Nos tempos da reprodução assistida, o primeiro nascimento por maternidade substitutiva ocorreu em 1978, fruto de inseminação artificial. O primeiro relato da mesma prática, mas por fertilização in vitro é de 1985.

Grau de parentesco

A doutora em Reprodução Humana, Mariangela Badalotti, no entanto, alerta que o assunto gera controvérsia tanto na sociedade quanto no meio médico. “Os argumentos a favor da permissão são que esse arranjo pode beneficiar as duas partes, e proibi-lo seria limitar a autonomia do casal infértil e das substitutas”, explica.

As objeções referem-se à seleção da substituta (vínculo comercial ou familiar). Isso porque a gestação substitutiva tanto pode ser um ato de generosidade e altruísmo quanto uma forma de auferir ou ter finalidade apenas lucrativa.

“Há possibilidade de exploração de mulheres economicamente necessitadas, que não avaliariam adequadamente os riscos do procedimento em função da vantagem econômica”, salienta a especialista, lembrando ainda a possibilidade de haver disputa pelo bebê ou abandono deste, quando do seu nascimento.

A maioria dos países não permite o pagamento da substituta, somente dos gastos com a gravidez, porém, alguns consideram aceitável tal remuneração. No Brasil, o Conselho Federal de Medicina (CFM) recomenda que as doadoras temporárias do útero devam pertencer à família da doadora genética, comprovando um parentesco de até segundo grau, sendo os demais casos sujeitos à autorização da entidade de classe.

Dessa forma, a utilização temporária do útero não terá caráter lucrativo ou comercial. Na mesma resolução, o CFM determina que a doação de gametas deve ser anônima, consequentemente não é permitida a utilização dos óvulos da substituta. 

De acordo com a doutora em reprodução assistida, a maternidade de substituição é eticamente aceitável se for indicada por questões médicas, se não houver pagamento à substituta além da cobertura das despesas, se a mãe substituta for protegida de forma a não ser explorada, e se o bem-estar da criança nascida e das existentes for levado em conta em todos os momentos. “Todas as partes envolvidas devem ser exaust,ivamente esclarecidas sobre possíveis riscos e consequências do procedimento”, destaca.

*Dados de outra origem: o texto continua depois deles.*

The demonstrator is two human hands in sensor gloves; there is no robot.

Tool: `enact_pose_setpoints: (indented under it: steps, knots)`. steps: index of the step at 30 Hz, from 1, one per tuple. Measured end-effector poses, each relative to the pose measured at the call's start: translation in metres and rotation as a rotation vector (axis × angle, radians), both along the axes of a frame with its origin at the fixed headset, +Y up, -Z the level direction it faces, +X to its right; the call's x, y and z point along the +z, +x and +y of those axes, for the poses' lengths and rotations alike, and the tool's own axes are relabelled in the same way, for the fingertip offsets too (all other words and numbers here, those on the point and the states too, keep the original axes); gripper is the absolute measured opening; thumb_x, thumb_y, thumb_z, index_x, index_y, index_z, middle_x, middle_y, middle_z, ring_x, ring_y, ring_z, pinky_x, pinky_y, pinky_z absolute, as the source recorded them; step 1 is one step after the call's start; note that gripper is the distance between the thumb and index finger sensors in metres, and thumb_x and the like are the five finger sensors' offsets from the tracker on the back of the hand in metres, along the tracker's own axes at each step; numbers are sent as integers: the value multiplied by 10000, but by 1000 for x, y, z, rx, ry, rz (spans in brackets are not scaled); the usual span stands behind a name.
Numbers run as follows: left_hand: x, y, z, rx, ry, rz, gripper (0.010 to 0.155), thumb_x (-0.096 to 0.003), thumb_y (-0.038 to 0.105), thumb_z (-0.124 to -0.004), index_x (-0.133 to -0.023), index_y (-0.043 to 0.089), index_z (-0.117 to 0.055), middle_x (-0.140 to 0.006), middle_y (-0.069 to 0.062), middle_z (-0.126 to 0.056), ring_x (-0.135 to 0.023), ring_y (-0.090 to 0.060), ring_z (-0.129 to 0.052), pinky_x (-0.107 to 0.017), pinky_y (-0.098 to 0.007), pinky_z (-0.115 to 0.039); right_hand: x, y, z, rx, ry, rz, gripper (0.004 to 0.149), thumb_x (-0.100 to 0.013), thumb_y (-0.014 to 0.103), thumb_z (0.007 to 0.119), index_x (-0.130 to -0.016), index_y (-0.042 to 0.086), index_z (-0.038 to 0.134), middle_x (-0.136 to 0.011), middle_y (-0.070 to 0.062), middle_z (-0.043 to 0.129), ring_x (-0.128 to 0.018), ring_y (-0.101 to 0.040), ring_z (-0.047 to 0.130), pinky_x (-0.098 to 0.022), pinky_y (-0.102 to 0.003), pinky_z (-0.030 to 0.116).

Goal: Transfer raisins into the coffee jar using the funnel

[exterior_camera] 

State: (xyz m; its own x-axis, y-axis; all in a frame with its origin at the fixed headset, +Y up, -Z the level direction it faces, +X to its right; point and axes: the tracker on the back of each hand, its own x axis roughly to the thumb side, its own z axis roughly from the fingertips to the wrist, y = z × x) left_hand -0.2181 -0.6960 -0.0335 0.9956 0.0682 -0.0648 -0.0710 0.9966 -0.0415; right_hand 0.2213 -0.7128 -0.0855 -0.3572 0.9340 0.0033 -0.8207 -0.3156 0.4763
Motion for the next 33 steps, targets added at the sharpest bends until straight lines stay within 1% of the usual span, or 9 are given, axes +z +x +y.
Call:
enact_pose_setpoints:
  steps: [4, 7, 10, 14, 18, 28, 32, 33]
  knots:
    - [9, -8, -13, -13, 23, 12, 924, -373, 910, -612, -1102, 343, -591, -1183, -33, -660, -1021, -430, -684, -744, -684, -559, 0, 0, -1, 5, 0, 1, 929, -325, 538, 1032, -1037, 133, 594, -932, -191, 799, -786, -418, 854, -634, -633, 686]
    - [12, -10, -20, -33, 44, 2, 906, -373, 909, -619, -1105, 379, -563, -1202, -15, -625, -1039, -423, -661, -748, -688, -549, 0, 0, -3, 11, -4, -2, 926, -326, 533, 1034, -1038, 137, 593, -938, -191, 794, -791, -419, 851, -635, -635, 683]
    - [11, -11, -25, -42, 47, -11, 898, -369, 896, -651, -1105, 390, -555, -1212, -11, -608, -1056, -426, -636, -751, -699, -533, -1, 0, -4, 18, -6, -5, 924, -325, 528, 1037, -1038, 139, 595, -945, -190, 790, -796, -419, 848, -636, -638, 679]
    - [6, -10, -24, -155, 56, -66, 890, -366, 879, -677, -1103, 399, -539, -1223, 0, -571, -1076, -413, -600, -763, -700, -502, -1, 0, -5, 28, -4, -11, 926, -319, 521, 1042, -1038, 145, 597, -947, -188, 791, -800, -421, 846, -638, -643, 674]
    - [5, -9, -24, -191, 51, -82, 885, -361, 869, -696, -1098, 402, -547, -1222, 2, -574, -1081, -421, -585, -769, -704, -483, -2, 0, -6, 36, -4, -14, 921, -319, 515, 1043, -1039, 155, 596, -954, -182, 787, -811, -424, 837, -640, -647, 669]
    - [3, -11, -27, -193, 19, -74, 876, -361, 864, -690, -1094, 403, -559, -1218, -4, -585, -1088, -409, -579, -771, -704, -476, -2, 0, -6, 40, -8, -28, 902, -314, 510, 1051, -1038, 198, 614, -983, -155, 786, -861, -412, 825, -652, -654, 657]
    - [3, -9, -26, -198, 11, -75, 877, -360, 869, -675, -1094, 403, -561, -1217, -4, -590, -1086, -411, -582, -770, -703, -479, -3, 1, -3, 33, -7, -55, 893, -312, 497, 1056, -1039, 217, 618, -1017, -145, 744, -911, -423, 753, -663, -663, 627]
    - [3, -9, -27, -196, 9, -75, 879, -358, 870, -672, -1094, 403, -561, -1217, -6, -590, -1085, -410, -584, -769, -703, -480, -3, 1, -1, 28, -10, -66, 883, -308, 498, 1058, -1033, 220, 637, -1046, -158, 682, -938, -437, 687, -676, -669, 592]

Envelhecimento reprodutivo

Segundo o especialista em fertilização humana Raul Nakano, a idade e a fertilidade estão inversamente relacionadas. “Por isso, o envelhecimento do sistema reprodutivo desempenha um papel-chave nos casos de infertilidade”, argumenta.

De acordo com o médico, biologicamente, o ideal é a mulher ter o primeiro filho entre os 23 e 25 anos, “quando há 20% de chance de engravidar por mês”. Com o passar dos anos essa probabilidade vai diminuindo. Aos 35 anos, por exemplo, chega a menos de 10%.

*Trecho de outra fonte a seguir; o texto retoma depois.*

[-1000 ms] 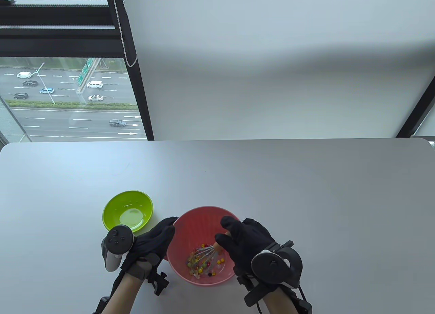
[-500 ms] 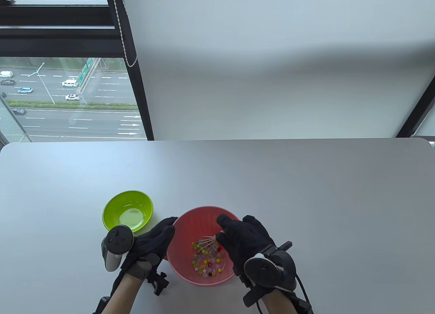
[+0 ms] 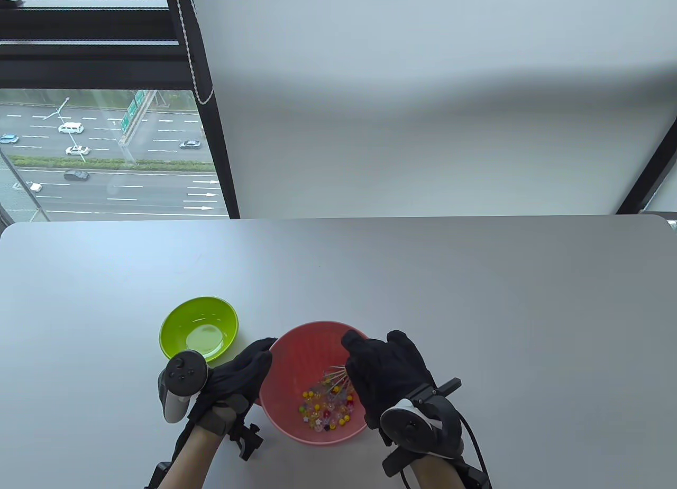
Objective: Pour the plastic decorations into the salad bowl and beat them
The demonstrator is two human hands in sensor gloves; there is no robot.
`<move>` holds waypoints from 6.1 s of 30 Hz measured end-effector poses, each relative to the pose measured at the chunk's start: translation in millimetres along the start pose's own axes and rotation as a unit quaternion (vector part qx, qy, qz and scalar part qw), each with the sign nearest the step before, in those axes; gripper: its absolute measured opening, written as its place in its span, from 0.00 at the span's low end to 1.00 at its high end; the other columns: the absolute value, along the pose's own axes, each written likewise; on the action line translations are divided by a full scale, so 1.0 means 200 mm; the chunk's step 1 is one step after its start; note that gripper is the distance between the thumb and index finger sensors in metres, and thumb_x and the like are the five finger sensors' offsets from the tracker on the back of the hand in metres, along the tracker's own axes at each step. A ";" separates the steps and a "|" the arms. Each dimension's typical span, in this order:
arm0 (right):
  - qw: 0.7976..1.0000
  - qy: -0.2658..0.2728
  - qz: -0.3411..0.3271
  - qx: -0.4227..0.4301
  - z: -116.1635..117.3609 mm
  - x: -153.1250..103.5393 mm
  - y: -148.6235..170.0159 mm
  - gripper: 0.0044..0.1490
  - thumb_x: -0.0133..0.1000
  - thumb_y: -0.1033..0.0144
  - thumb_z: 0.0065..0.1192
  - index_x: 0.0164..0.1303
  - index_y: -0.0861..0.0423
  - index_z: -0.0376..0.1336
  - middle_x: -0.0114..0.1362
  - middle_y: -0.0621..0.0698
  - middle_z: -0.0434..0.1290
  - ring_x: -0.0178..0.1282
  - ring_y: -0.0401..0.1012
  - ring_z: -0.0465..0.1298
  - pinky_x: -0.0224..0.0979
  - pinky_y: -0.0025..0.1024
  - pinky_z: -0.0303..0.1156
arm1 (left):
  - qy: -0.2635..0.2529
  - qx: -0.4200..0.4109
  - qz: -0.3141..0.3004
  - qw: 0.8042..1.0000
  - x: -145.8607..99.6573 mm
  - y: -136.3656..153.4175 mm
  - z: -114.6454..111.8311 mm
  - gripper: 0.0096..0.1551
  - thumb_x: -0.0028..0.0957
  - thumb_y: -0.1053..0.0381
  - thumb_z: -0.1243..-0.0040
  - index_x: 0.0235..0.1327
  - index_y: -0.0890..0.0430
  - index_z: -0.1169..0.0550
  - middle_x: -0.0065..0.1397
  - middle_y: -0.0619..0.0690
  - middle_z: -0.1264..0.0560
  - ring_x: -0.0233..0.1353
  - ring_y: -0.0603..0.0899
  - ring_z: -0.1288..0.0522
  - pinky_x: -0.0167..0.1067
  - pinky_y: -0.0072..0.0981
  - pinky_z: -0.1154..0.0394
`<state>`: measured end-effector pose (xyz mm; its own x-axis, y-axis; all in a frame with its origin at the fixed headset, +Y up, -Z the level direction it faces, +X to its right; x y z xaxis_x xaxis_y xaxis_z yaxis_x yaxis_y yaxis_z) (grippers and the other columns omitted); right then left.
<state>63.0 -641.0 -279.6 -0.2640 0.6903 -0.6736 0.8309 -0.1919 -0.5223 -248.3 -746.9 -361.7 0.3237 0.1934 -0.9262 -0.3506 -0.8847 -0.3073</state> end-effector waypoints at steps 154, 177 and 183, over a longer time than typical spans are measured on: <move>0.999 0.017 -0.010 -0.025 -0.02 0.00 -0.02 0.25 0.63 0.45 0.56 0.70 0.40 0.59 0.56 0.42 0.78 0.42 0.41 0.80 0.77 0.47 0.65 | 0.000 0.000 0.000 1.000 0.00 0.00 0.00 0.40 0.61 0.31 0.55 0.70 0.60 0.26 0.33 0.48 0.18 0.41 0.59 0.19 0.69 0.62 0.33; 0.997 -0.011 0.023 0.070 0.03 0.00 0.00 0.28 0.61 0.42 0.60 0.68 0.43 0.62 0.54 0.42 0.80 0.40 0.41 0.83 0.75 0.46 0.68 | 0.000 0.000 0.000 1.000 0.00 0.00 0.00 0.40 0.61 0.31 0.55 0.70 0.60 0.26 0.33 0.48 0.18 0.41 0.59 0.19 0.69 0.62 0.33; 0.999 0.001 0.008 0.032 0.03 0.00 -0.01 0.28 0.60 0.42 0.61 0.67 0.41 0.61 0.57 0.42 0.80 0.43 0.41 0.83 0.76 0.46 0.67 | 0.000 0.000 0.000 1.000 0.00 0.00 0.00 0.40 0.61 0.31 0.55 0.70 0.60 0.26 0.33 0.48 0.18 0.41 0.59 0.19 0.69 0.62 0.33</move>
<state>59.0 -645.2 -280.9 -0.2498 0.6886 -0.6807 0.8023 -0.2464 -0.5437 -248.3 -747.1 -361.8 0.3237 0.1933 -0.9262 -0.3505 -0.8848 -0.3071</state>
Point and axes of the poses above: the tracker on the back of each hand, its own y axis roughly to the little-finger side, its own x axis roughly from the wrist to the fingertips, z = x × y, the point moved 1 cm from there along x, roughly from the wrist to the fingertips
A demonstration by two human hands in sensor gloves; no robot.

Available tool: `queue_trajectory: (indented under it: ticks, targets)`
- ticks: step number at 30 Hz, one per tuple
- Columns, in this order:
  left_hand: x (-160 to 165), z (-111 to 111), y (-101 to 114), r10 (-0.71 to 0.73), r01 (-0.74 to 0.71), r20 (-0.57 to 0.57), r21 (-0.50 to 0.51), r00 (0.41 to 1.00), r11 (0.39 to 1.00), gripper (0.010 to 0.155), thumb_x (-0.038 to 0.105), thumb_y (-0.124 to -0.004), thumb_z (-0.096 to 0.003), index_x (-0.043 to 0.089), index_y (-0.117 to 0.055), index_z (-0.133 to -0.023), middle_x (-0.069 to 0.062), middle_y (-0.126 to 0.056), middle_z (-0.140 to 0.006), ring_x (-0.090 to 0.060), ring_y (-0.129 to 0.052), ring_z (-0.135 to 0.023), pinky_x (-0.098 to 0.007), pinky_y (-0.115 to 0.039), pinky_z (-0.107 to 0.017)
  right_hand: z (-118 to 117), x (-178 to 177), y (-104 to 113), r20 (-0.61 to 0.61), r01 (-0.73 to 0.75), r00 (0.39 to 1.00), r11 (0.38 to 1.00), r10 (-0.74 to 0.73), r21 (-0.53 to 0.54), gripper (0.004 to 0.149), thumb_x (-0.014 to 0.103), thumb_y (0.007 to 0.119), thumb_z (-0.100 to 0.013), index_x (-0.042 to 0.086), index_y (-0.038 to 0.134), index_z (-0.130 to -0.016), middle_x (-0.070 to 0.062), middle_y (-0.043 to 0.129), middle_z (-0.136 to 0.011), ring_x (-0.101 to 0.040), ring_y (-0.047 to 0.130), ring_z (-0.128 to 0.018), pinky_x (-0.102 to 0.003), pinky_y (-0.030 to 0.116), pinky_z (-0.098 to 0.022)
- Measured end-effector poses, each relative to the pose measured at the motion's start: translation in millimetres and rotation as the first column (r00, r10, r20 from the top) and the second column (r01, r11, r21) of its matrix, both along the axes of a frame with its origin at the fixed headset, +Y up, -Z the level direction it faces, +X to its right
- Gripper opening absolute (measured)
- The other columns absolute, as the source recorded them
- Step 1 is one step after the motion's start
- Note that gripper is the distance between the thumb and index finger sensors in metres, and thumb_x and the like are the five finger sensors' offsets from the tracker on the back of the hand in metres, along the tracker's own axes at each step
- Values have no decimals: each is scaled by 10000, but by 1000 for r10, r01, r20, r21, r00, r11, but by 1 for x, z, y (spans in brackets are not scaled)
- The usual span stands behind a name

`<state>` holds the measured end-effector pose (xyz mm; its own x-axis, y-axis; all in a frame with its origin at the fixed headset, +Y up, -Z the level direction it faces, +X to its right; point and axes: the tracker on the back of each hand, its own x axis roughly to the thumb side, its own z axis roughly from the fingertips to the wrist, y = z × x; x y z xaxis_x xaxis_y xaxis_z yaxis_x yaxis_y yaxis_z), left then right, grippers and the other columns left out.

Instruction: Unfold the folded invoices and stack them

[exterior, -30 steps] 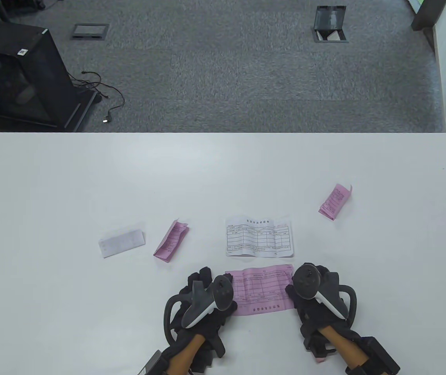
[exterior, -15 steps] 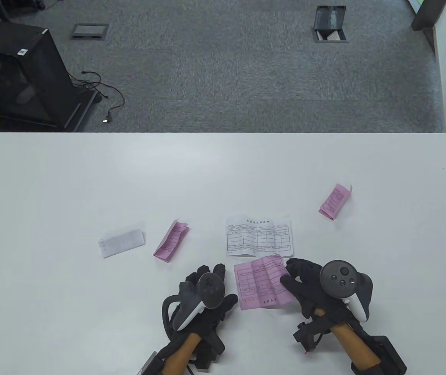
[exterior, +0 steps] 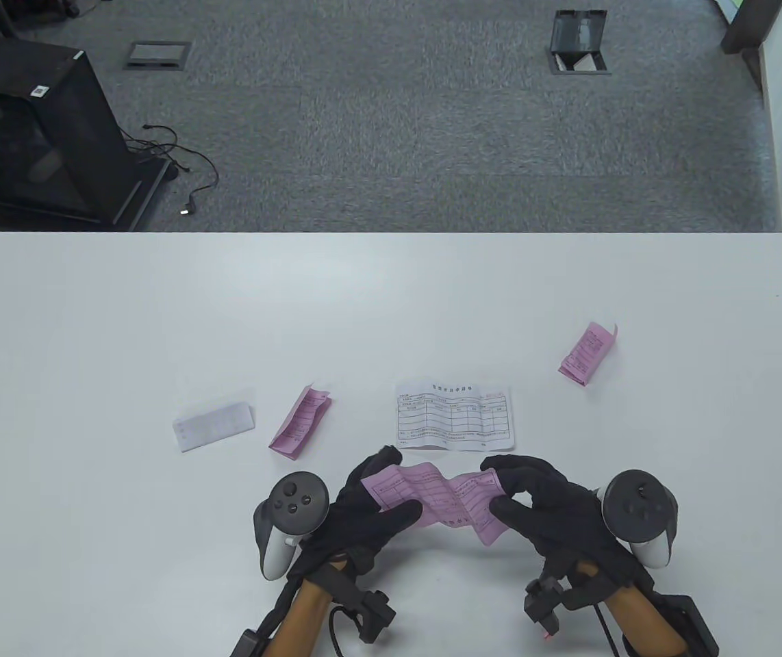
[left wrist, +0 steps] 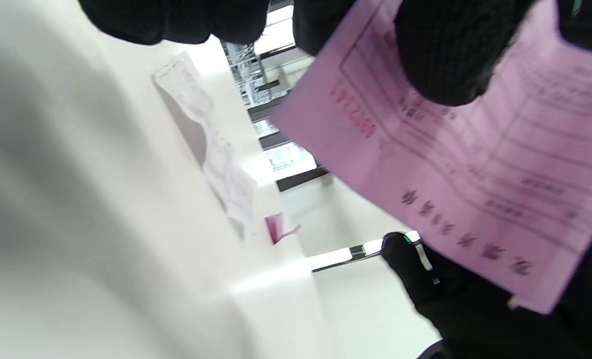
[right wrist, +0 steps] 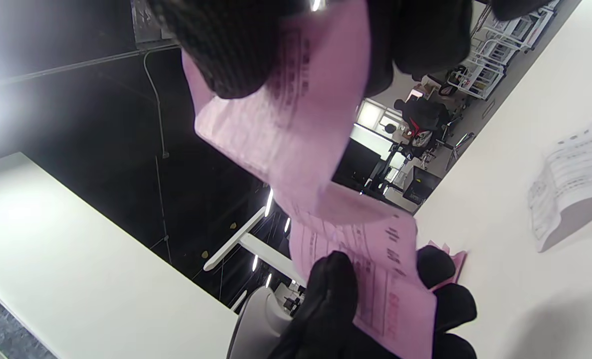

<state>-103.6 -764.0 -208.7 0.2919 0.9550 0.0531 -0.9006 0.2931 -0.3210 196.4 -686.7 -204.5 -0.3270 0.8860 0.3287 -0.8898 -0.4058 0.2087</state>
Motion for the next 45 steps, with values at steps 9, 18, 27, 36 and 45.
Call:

A inseminação artificial tem índice de sucesso que varia de 10% a 25% por ciclo e o método deve ser tentado por três ou quatro ciclos. Por seu lado, a fertilização in vitro é um dos métodos mais utilizados, chegando a índices de até 45% de chance de sucesso por tentativa.

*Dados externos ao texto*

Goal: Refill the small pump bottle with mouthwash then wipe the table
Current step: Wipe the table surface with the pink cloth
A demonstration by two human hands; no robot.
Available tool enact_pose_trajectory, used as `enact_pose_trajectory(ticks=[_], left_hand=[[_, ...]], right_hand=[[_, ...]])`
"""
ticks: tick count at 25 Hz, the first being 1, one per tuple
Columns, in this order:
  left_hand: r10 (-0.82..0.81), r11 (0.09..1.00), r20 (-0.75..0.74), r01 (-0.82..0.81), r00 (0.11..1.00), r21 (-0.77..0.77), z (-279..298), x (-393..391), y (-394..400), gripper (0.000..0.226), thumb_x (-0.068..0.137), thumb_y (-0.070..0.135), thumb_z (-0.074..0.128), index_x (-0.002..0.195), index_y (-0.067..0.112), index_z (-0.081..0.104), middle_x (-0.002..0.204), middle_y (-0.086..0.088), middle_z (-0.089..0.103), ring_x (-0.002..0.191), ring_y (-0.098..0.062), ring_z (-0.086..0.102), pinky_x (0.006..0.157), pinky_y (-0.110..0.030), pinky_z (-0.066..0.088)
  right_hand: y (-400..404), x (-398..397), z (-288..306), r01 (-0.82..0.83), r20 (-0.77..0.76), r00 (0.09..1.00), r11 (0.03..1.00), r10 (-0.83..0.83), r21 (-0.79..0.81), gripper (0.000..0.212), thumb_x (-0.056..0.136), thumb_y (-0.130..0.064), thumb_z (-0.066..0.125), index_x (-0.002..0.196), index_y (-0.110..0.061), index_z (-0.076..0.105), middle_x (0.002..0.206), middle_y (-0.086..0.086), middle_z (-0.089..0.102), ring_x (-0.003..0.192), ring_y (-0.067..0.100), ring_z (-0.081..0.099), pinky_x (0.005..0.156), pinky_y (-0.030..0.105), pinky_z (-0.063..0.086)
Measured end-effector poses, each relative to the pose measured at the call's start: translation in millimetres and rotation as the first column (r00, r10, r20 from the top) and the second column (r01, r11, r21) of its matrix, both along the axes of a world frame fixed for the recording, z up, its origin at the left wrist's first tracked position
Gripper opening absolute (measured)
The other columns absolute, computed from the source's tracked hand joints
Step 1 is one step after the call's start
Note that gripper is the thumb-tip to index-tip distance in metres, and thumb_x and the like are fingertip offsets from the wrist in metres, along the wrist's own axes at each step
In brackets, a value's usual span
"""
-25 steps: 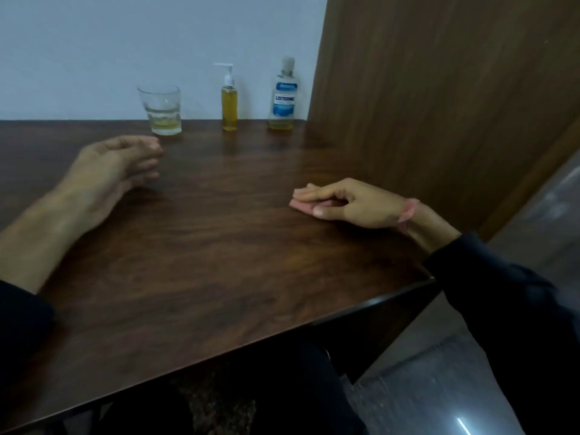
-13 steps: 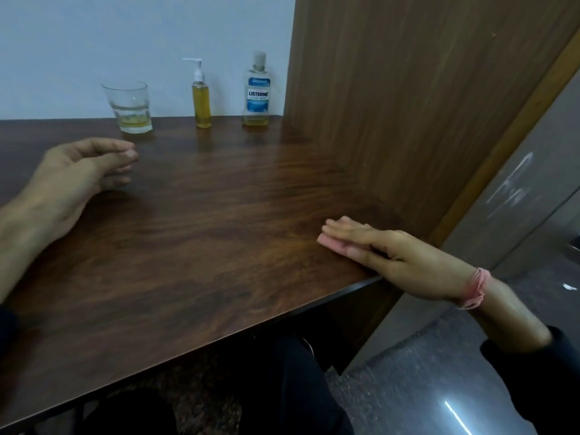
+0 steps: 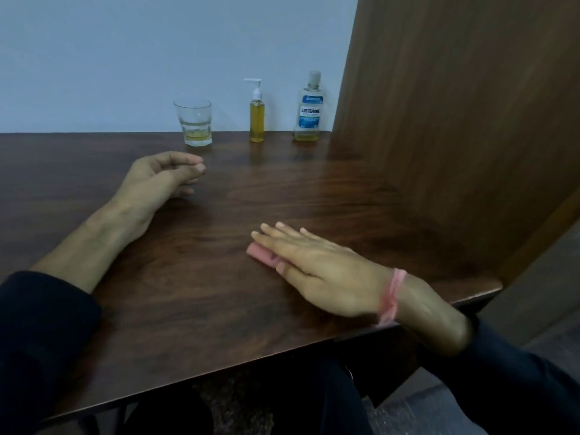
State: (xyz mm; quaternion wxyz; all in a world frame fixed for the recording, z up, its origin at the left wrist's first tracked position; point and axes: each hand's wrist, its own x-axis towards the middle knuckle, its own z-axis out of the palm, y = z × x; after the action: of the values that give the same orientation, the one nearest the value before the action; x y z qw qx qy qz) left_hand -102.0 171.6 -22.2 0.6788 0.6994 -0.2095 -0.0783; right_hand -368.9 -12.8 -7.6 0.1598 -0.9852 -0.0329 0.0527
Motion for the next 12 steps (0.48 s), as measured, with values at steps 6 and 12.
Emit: enact_pose_trajectory(ticks=[6,12], left_hand=[[-0.010,1.000,-0.001,0.010,1.000,-0.008,2.6,-3.8,1.1,0.008,0.102,0.016,0.083,0.107,0.022,0.082,0.103,-0.001,0.079,0.093,-0.006,0.074,0.075,-0.018,0.064],[-0.015,1.000,-0.010,0.015,1.000,-0.020,-0.7,-0.5,0.7,0.010,0.103,0.007,0.082,0.112,0.011,0.080,0.104,-0.017,0.078,0.109,-0.028,0.079,0.083,-0.022,0.068]], right_hand=[[3.7,128.4,5.9,0.008,-0.067,0.998,1.000,-0.007,0.021,0.059,0.120,-0.043,0.022,0.176,-0.031,0.010,0.185,-0.007,0.000,0.171,0.014,-0.007,0.138,0.040,-0.005],[-2.7,184.2,-3.6,0.119,0.083,0.986,0.964,-0.142,0.237,0.058,0.113,-0.053,0.039,0.169,-0.036,0.034,0.177,-0.003,0.038,0.165,0.022,0.031,0.136,0.047,0.024]])
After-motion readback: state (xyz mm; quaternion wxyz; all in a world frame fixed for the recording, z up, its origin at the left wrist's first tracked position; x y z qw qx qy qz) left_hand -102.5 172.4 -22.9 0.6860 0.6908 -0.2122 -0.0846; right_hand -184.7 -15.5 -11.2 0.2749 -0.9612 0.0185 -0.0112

“Em pacientes mais jovens, esse número pode chegar a 65%”, observa o especialista. Nessa técnica, são retirados os óvulos da mãe, que, depois de fertilizados em laboratório com o esperma do pai, são transferidos para o útero materno.

Nas pacientes mais jovens são transferidos entre dois e três embriões, nas de mais idade, até quatro embriões. Estatísticas mundiais apontam um limiar de 12 meses para definição de infertilidade conjugal.

Também apontam que, após os 35 anos de idade, mais de um terço das mulheres encontra dificuldades para a concepção dentro de um ano. Na mulher, o estoque de óvulos diminui ao longo da vida.

Desde o nascimento até a chegada da menopausa nascem cerca de 400 mil deles, entre 500 e 1.000 são descartados por mês. “Mensalmente, apenas um único óvulo amadurece e vem a ovular”, explica o especialista. Assim, a falência ovariana ocorre quando todos os óvulos se esgotam, chegando à fase da menopausa.